TASK =>
Tally the lines of the data that include the word "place". Only the number is to be returned.

[PROVIDED MATERIAL Boundary: Start]

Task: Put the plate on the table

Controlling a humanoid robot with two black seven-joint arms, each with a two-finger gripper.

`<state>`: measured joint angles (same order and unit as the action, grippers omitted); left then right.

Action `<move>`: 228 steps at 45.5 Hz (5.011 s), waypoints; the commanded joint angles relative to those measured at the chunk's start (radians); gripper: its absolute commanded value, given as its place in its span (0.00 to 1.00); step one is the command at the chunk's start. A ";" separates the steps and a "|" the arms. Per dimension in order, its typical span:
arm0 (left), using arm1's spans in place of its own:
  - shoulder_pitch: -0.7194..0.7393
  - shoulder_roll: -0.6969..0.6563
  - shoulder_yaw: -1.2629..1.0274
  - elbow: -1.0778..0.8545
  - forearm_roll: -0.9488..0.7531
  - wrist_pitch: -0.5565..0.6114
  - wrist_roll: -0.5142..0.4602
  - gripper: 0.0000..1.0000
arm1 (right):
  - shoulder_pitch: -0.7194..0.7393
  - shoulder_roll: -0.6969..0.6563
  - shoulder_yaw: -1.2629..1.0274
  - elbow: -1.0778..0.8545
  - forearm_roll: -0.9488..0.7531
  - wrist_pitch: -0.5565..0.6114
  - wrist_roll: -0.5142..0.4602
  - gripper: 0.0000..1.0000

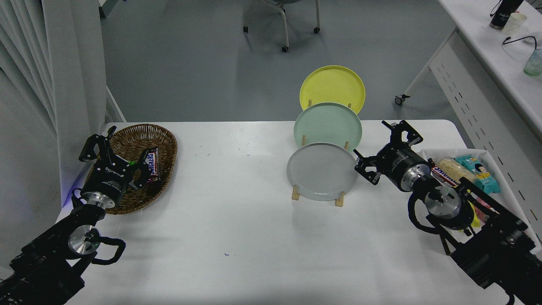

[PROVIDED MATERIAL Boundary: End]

RESPONSE =>
2